Pronto él se hizo presente, con una gran sonrisa, y la cubrió con un fuerte abrazo.
-Lo hice, lo logré -exclamo-. He alcanzado la perfección, y solo para ti.
-Amor, sabes que para mí todo lo que haces esta perfecto -dijo, y dio una ligera sonrisa.
A veces temía la manera en que Frederick expresaba el amor que sentía por ella. Y solo esperaba que nada lo llevará a la locura. No quería eso para el pintor que hechizo su corazón.
-No, Circe, no entiendes -dijo emocionado.
Tomo la mano de su mujer, y la apuro a entrar hasta el fondo del cuarto.
-Capture la esencia con la que tú me hablas de ella -dijo-. Mira.

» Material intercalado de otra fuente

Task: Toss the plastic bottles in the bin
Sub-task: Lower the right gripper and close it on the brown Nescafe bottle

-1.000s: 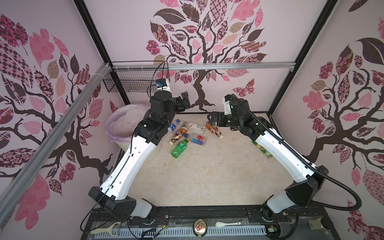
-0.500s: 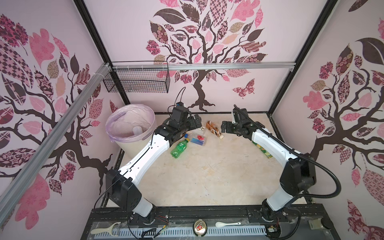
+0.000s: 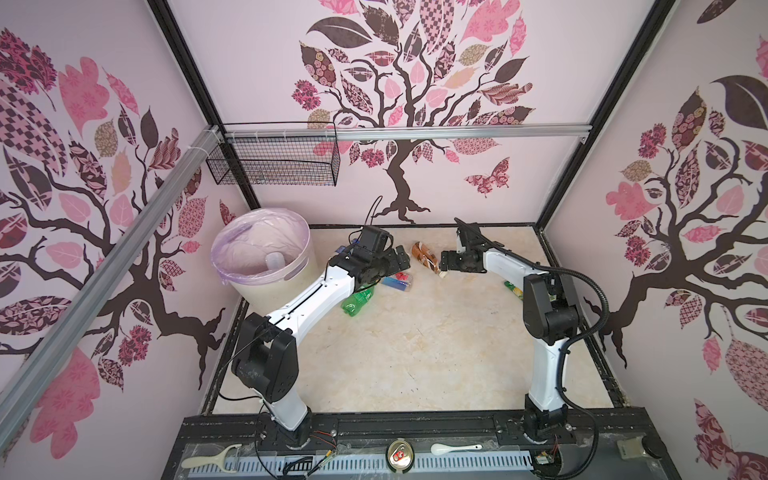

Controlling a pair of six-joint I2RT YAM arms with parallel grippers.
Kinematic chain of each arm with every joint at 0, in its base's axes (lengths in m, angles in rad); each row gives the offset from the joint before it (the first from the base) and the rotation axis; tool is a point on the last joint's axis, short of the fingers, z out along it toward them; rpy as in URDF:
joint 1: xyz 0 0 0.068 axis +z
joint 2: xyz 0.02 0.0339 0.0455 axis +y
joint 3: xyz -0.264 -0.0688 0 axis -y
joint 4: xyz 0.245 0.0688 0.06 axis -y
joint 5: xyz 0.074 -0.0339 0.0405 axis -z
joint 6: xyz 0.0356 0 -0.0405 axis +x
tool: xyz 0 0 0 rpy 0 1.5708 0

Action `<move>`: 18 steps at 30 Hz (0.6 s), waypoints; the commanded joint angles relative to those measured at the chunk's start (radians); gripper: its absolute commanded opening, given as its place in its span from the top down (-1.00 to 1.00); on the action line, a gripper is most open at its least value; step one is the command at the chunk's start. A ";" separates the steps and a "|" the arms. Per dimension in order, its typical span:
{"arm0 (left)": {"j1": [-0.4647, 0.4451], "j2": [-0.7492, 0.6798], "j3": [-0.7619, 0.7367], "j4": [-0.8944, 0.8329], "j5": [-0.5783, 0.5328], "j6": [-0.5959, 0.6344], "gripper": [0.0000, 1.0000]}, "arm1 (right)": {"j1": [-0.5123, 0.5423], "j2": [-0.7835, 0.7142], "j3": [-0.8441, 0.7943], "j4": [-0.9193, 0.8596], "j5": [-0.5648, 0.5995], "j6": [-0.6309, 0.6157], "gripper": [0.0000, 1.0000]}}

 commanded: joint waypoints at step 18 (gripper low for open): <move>0.063 0.064 0.030 -0.071 -0.027 -0.025 -0.96 | 0.010 0.195 0.147 -0.028 -0.179 0.104 -0.58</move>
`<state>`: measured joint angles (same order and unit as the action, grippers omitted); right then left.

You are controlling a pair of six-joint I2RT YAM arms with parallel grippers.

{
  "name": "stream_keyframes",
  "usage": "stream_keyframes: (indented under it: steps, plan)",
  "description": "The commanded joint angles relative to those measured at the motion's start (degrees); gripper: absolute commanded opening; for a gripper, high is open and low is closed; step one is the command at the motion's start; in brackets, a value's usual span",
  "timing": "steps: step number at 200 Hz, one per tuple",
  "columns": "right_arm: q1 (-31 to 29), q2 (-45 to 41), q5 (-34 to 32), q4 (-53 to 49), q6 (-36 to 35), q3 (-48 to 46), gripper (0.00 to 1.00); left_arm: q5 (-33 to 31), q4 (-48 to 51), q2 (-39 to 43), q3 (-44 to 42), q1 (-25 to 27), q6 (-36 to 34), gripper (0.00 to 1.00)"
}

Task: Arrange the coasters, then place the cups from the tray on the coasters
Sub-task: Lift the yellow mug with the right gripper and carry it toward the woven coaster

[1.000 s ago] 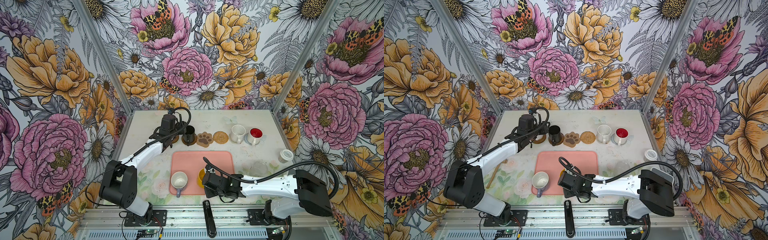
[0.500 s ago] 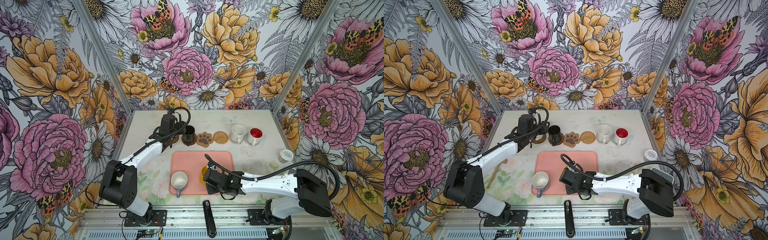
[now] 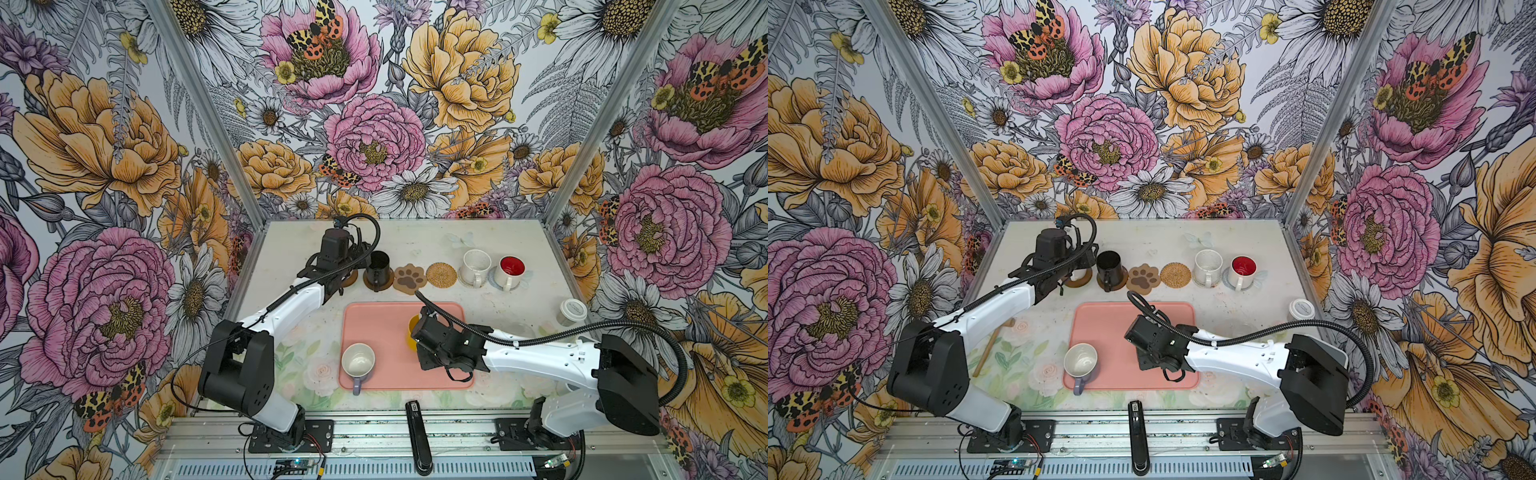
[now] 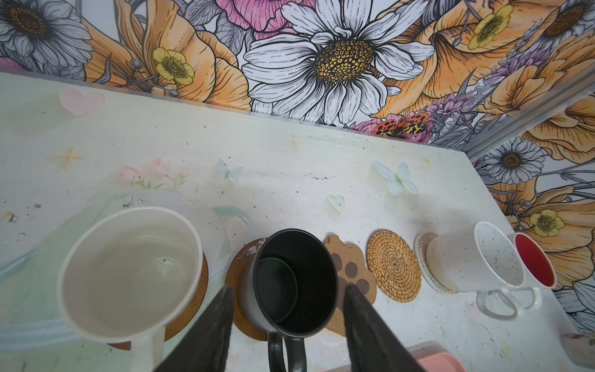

Descubrió un caballete, y dejo ver el cuadro nuevo. Una mujer de larga cabellera anaranjada, y ojos azules pálidos estaba pintado en el. La luz que uso era de un atardecer, que hacia resaltar la belleza, y sus lunares brillaban como una constelación en su rostro. Tan suave, y lleno de paz.
Circe tomo aire, y parpadeó a la par que dejaba escapar un suspiro nostálgico.
-Tienes razón, Madeleine te ha quedado perfecta -dijo, dando una sonrisa.
★★★
Hola mis soles ¿Cómo les va?
Ah, perdón por traerles una historia, un tanto triste. Siento que la vida de Circe antes de Camelot no era lo mejor.
La verdad es que hacia mucho que tenía esto, y me faltaba algo para continuarlo. Y lo que me faltaba era Scarlett.
Amo los personajes como Scarlett que odian a todos menos a dos personas. Y es que los nigromantes, según yo, son de naturaleza odiosa.
Ah, en fin. Iba a centrarse mucho más en la historia de Madeleine, pero pero pero pero, nos quedemos con esto.